These were hardly the type of people who would have murdered Setzer; they were too meek and campy, just an old boys club of obsessive academics who got their jollies dressing up and being mysterious and self-important. I was beginning to think more and more that it was Angelo, operating under his other capacity. Was it not Angelo who had reported seeing the body first? But what reason would he have? I was not long in going over these thoughts as two of the Devorants picked up and started the process of returning my things. While the door was left ajar, who should come by but Castellemare, attended by Jakob.

“Look what I found wandering around with no tag,” announced Castellemare. “I was just in the neighbourhood, really, and it turns out that one of my appointments was postponed. What is this, Gimaldi? Are you moving out? And are you going with the 'old judges moving company,' too?”

The Devorants darted him a hostile and suspicious look. Castellemare grinned as broadly as usual, and Jakob was trying to look important.

“Quite the party,” remarked Castellemare.

“Who is this person?” asked one of the Devorants, taking another box of my things into the living room.

“Castillon,” I answered wryly before turning to Castellemare. “May I introduce you to the Devorants, mystical Order of the Station Wagon.”

“It's my aunt's!” one of them piped up in embarrassed protest. “And I'll have you know it is very economical.”

“Well, we'll just squeeze on in,” said Castellemare, leading Jakob gingerly. “The gang is all here, it seems. Let's party, gentlemen!”

“Y-you are Castillon?” asked one of the Devorants, Henry by name.
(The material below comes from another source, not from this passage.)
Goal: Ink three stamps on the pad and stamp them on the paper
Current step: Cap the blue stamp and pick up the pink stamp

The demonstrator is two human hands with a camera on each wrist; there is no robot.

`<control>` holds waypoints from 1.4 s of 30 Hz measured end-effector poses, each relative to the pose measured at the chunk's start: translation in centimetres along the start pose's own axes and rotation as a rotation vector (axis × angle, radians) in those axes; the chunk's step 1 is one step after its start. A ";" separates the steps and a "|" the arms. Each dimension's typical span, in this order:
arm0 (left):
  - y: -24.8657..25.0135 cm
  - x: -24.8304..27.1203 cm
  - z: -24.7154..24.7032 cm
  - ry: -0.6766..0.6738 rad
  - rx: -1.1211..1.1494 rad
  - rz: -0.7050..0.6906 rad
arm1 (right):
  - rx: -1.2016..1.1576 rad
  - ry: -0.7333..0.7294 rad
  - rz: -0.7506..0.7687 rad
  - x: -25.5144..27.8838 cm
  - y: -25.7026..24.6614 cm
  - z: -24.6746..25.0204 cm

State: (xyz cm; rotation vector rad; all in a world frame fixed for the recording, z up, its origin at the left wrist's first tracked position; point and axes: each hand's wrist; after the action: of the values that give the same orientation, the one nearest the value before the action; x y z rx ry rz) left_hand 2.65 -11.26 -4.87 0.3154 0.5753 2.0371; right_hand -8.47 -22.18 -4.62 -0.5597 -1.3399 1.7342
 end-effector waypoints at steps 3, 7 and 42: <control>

“Castellemare,” Castellemare corrected, “Although I'm sure a lot is lost in translation. Oh, Gimaldi: do you have anything for myself and my guest to drink? I would prefer something strong with a lime slice – if you can possibly summon up a piece of citrus in this place.”

“We have so much to ask you,” said the apparent leader.

“And I have so much not to tell you,” beamed Castellemare. “Rest easy, men of the cloth. Let's drop our banners and have ourselves a little shindig.”

I could tell that the Devorants could not conceal their awe, while Castellemare was very much enjoying himself with the comical social arrangement.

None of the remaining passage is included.